Webrings - Maps - Trolleys and More
Monday, April 29, 2013
Manhattan 1880 Typographic Map Georeferenced on Modern Subway Map ( Well, Almost)
Using ARCGIS, I took a 1880 historic typographic map of Manhattan, available at the map center at the University of Texas at Austin, and georeferenced it onto my available shapefile maps of the subway system and subway stops and current street names. I also included open space data as well. I could not georeference perfectly and my maps are off by about a block. This may be due to using a 1880 map or because may reference projects were not consistent or due to other errors. At any rate, the map shows that much of the lower East Side was formerly a marsh area prior to 1880? My mistake may have been that I used the southern boundry of City Hall Park in 1880 which may not have been the same as it is now. The map is still interesting to look at.

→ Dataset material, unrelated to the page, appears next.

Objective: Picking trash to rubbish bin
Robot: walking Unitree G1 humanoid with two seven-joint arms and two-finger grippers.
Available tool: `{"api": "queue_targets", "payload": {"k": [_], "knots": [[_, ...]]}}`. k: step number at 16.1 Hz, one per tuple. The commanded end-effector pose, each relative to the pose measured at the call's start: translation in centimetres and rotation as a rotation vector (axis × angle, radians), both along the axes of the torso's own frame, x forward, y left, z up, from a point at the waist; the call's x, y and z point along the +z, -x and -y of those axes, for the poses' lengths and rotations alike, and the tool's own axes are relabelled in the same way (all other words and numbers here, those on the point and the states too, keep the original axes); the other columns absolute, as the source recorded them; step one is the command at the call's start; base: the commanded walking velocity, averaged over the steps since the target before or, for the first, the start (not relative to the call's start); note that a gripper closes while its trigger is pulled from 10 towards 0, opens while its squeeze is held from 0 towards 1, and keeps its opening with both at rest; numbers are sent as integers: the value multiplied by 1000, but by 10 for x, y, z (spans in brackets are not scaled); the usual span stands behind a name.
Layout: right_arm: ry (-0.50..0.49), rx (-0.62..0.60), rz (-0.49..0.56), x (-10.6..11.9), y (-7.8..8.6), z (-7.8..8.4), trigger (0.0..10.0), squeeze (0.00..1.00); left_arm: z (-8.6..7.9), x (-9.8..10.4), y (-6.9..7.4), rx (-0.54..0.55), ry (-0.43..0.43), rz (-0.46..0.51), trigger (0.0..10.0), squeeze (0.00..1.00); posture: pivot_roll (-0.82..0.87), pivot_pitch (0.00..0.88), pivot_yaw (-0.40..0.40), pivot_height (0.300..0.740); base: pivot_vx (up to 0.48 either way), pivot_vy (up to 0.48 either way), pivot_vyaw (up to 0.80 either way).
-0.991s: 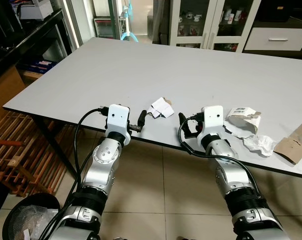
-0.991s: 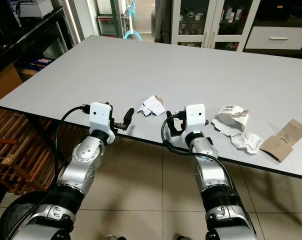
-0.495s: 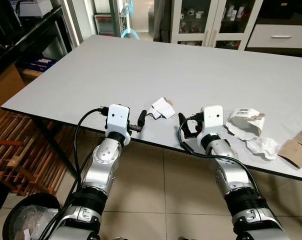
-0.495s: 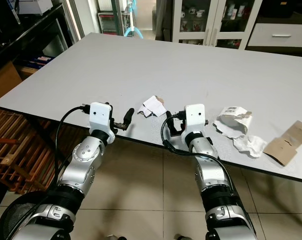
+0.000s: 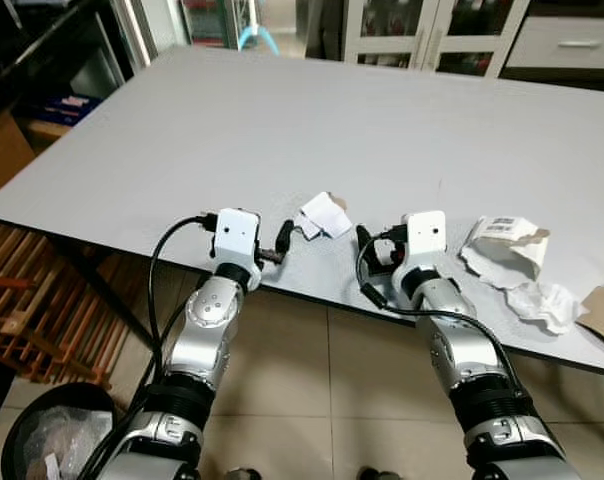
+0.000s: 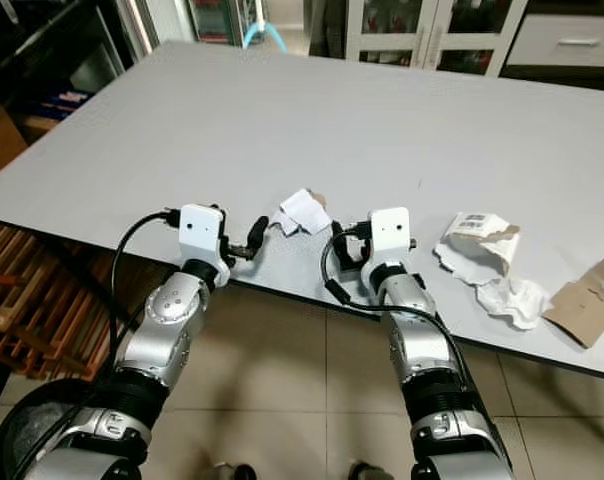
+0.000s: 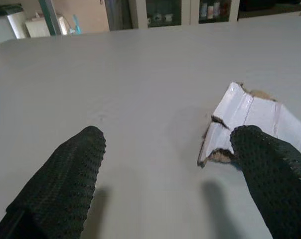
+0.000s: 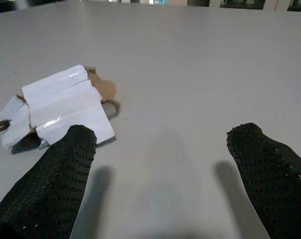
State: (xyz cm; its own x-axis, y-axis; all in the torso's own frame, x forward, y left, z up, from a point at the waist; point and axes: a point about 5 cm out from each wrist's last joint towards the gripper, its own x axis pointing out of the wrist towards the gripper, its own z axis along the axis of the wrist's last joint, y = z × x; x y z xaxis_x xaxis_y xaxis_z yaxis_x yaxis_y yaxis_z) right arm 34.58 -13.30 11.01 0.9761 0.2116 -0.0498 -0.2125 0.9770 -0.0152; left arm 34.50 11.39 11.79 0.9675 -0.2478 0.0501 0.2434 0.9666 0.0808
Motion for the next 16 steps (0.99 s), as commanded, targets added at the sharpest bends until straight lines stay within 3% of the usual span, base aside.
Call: {"api": "queue_targets", "payload": {"k": [1, 11, 16], "knots": [[-2, 14, 3, 2, 0, -3, 10000, 0, 0, 1, -1, 3, -13, 2, 10000, 0, -56, 62, 50, 740, 0, 0, 0], [-8, 13, 2, 0, 6, -4, 10000, 0, -2, -2, 5, 4, -15, 1, 10000, 0, -47, 100, 50, 740, 0, 0, 0], [-14, 16, -16, -9, 24, -5, 10000, 0, 0, -9, 21, -10, -16, -13, 10000, 0, -54, 178, 48, 740, 0, 0, 0]]}}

In the map below, I focused on the Harlem area. I brought in the shoreline and I made it red. Notice that the area around the 148th Street - Lenox Terminal was marshland and the river bank was in a different location according to the 1880 map.
Another map of lower Manhattan. Notice that in 1880, at least shown on the map, that the shoreline was more inland than today. It is hard to tell if this 1880 map is showing the typology of 1880 or what was before. Notice the marsh land near Fulton Street.
In the map below of Harlem, see the yellow pencil line that I added that is near East 107th Street. Is this a stream that followed East 107th Street and emptied into the East River? Notice that it crosses 110th Street and runs further north diagonally. Is this a stream or a depression?
In the map below, which I got off the web, is an ancient British invasion map of Manhattan Island. I circled that mysterious water flow in Harlem near East 107th Street in Green. Is this an accurate deduction?